Code Connect Prototype

It’s been a few months since I introduced the idea behind Code Connect. Code complexity has been increasing for decades, but the tools we use to manage this complexity have largely stagnated. It’s hard for a programmer new to a large project to understand what’s going on in a maze of abstraction and function calls that span hundreds of files, and thousands of lines. Many of us either insert a breakpoint and trace execution using the debugger or resort to writing out function calls by hand.

Why are we using the debugger to understand a codebase? Why are we resorting to pen and paper while sitting in front of a machine that can easily understand our source code? We essentially resort to “playing computer” when we try to understand code execution paths using only our mind. This approach is dated and makes no sense.

Code Connect strives to solve these problems by dynamically visualizing function calls as you develop. For the first time, we’re finally ready to show off our progress and hear your feedback.

If you’d like updates on our progress, sign up at http://codeconnect.io

Why Roslyn is a BigDeal™

Microsoft’s new C# compiler Roslyn has been in the pipeline for quite some time. Eric Lippert first put out a call for developers to work on Roslyn back in 2010, when we worked with C# 3.0 and built our own state machines to handle aynchronous function calls. 

So it’s safe to say that Roslyn has been on the team’s mind for well over three years. Roslyn obviously marks a large investment on behalf of Microsoft. So why take the time to rearchitecture the C# and VB compilers? After all, software rewrites have typically been at the top of on the list of “Things You Should Not Do”.

Most people familiar with Roslyn understand that it marks the first real change in compilers in recent memory. For decades, compilers operated as black boxes that took source code in, and spit out binary, ByteCode or IL. Short of building your own compiler, there was no easy way to peek at the syntax tree or reason about the semantics of a codebase. Roslyn opens the compiler up, making syntactical and semantic structure available to average developers who don’t want to write a feature-complete compiler just to create a Visual Studio plugin.

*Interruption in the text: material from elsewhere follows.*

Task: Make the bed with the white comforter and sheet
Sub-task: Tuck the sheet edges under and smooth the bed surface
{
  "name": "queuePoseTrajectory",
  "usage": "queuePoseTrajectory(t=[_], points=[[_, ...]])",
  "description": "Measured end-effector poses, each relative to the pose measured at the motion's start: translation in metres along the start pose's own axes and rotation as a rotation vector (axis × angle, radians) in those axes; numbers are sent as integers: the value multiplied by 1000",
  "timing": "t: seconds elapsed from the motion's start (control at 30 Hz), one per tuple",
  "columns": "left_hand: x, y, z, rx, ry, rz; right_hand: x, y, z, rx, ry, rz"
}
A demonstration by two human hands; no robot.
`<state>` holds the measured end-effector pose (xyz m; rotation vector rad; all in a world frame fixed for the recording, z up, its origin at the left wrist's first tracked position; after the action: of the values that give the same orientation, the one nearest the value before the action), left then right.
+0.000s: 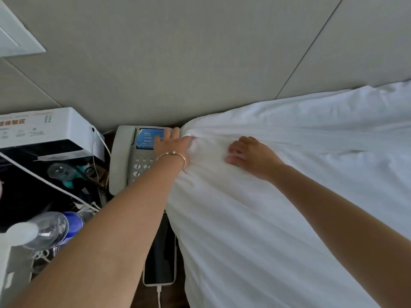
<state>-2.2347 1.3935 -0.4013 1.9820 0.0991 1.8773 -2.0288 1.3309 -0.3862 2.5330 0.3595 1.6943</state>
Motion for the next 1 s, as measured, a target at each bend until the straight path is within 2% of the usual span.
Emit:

So the questions surrounding Roslyn boil down to: “What can I build now, that I couldn’t before”.

Intelligent Tooling

Roslyn allows developers to reason about the code in an intelligent manner. No longer are extensions forced to deal with a codebase as a set of files containing strings. From the perspective of the extension, a C# solution is made up of pieces of syntax and structure at varying levels of granularity. Need to find all method invocations within a given document? No problem, simply crawl the syntax tree looking for all syntax of type InvocationExpressionSyntax. Need to find that method’s declaration? No problem, simply pass that InvocationExpressionSyntax to the document’s SemanticModel.

We’ve been using this exact approach to build CodeConnect, a Visual Studio extension in which users edit functions rather than files.

overview

Roslyn allows us to quickly find all invoked functions within a given function and lay them out for a user. This kind of project would only have been possible had we built our own parser and lexer and built an internal representation of a given codebase. It would have needed to be fault tolerant and handle temporary errors as users typed their code. It would have had to waste clock cycles compiling code Visual Studio had already compiled internally.

Scripting Engine

I’m equally excited about Roslyn’s Scripting Engine, despite only having toyed with it briefly. The ability to compile, analyze and execute arbitrary code seems incredible. Already, individuals have worked to develop plugins that execute code as you’re developing,  in the style of Brett Victor. While I think it’s a difficult solution to generalize, I would not be surprised if we see a feature-complete, LightTable-esque approach to this problem once individuals become more familiar with the Scripting Engine.

In short, I expect Visual Studio’s tooling to improve dramatically once Roslyn ships. Roslyn has lowered the barrier to entry when it comes to writing intelligent, useful extensions for Visual Studio. I expect we’ll see a number of exciting tools be created that dramatically change the way in which we interact with our code.

I’m looking forward to tools and plugins that go beyond simple renaming refactoring and enforcing coding standards. I’m hoping the C# community can churn out some really cool tools that change the way in which we write code altogether.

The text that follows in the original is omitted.